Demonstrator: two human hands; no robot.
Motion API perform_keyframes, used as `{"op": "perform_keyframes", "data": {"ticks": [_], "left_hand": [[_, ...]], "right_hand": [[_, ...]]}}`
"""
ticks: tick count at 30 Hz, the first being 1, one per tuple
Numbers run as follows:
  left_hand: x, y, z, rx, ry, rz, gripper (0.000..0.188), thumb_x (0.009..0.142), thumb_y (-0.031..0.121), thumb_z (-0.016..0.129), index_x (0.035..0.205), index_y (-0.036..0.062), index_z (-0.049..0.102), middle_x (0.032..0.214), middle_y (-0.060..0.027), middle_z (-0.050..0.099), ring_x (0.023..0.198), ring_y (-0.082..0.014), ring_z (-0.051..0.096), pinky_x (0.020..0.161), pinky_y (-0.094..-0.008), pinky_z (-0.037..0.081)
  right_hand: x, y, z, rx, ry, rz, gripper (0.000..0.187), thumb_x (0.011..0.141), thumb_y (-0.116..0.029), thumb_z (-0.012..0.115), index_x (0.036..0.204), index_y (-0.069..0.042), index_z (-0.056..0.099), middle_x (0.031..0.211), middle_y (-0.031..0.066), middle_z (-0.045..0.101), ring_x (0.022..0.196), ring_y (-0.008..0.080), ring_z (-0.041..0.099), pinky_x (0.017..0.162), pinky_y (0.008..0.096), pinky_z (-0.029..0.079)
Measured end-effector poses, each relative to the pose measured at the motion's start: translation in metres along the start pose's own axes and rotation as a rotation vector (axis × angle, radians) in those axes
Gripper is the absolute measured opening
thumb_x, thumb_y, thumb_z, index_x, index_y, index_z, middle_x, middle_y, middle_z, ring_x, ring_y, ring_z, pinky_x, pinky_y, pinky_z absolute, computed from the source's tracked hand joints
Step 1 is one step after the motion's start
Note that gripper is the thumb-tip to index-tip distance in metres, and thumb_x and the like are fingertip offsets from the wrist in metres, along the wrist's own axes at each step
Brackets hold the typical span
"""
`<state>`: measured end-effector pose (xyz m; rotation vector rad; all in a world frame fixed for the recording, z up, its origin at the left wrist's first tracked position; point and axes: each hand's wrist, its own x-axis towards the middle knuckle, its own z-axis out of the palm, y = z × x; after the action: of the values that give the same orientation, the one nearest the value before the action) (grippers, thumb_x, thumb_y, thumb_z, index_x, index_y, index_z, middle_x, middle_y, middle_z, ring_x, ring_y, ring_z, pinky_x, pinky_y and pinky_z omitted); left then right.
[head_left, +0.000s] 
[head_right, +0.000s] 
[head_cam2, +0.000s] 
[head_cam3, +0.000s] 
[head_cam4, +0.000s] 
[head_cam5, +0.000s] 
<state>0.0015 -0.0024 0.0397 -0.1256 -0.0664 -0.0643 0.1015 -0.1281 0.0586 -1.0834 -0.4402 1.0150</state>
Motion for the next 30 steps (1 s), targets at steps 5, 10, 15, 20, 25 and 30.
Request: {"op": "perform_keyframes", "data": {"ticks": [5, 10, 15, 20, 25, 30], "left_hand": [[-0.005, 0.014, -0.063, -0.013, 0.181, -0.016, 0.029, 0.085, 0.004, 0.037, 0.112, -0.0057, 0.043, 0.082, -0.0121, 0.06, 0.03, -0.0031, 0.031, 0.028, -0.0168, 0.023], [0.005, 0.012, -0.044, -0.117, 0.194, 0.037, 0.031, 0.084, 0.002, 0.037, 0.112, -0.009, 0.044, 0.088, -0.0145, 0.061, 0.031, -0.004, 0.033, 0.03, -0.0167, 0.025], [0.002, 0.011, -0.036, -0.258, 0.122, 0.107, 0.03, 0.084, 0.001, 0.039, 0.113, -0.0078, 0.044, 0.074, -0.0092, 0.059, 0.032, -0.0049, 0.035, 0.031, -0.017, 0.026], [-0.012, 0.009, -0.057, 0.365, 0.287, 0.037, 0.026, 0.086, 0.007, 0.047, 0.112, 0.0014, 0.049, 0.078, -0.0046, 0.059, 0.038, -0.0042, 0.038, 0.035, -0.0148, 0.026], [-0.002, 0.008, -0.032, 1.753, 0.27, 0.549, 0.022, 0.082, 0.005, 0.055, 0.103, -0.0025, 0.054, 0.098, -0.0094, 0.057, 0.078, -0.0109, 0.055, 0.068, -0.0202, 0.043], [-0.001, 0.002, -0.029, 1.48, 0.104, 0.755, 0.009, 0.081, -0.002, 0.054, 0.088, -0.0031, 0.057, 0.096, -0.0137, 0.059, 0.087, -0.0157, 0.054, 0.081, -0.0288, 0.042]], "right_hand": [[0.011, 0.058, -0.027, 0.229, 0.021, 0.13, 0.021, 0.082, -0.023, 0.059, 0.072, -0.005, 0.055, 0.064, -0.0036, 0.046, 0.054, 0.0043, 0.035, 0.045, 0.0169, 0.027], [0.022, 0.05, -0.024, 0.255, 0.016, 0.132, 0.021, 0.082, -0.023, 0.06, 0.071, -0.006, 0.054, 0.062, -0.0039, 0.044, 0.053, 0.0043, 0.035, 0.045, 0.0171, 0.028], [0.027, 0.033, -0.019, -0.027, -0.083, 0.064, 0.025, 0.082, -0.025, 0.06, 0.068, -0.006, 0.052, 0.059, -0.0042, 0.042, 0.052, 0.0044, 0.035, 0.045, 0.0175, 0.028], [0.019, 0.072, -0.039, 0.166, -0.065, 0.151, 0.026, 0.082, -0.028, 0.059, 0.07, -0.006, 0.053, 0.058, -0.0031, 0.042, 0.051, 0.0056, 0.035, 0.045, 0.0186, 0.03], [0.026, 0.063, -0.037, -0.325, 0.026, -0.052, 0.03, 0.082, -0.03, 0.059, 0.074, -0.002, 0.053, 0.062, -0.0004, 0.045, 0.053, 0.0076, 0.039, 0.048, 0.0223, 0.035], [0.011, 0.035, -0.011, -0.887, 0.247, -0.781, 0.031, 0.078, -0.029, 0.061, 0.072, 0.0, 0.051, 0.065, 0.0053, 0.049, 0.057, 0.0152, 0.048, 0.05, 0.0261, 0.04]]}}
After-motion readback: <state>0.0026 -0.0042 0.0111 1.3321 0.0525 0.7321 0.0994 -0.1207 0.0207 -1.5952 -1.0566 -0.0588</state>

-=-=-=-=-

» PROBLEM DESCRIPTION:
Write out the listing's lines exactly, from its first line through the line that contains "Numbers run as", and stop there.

» WRITTEN SOLUTION:
Demonstrator: two human hands; no robot.
Motion API perform_keyframes, used as `{"op": "perform_keyframes", "data": {"ticks": [_], "left_hand": [[_, ...]], "right_hand": [[_, ...]]}}`
"""
ticks: tick count at 30 Hz, the first being 1, one per tuple
Numbers run as follows:

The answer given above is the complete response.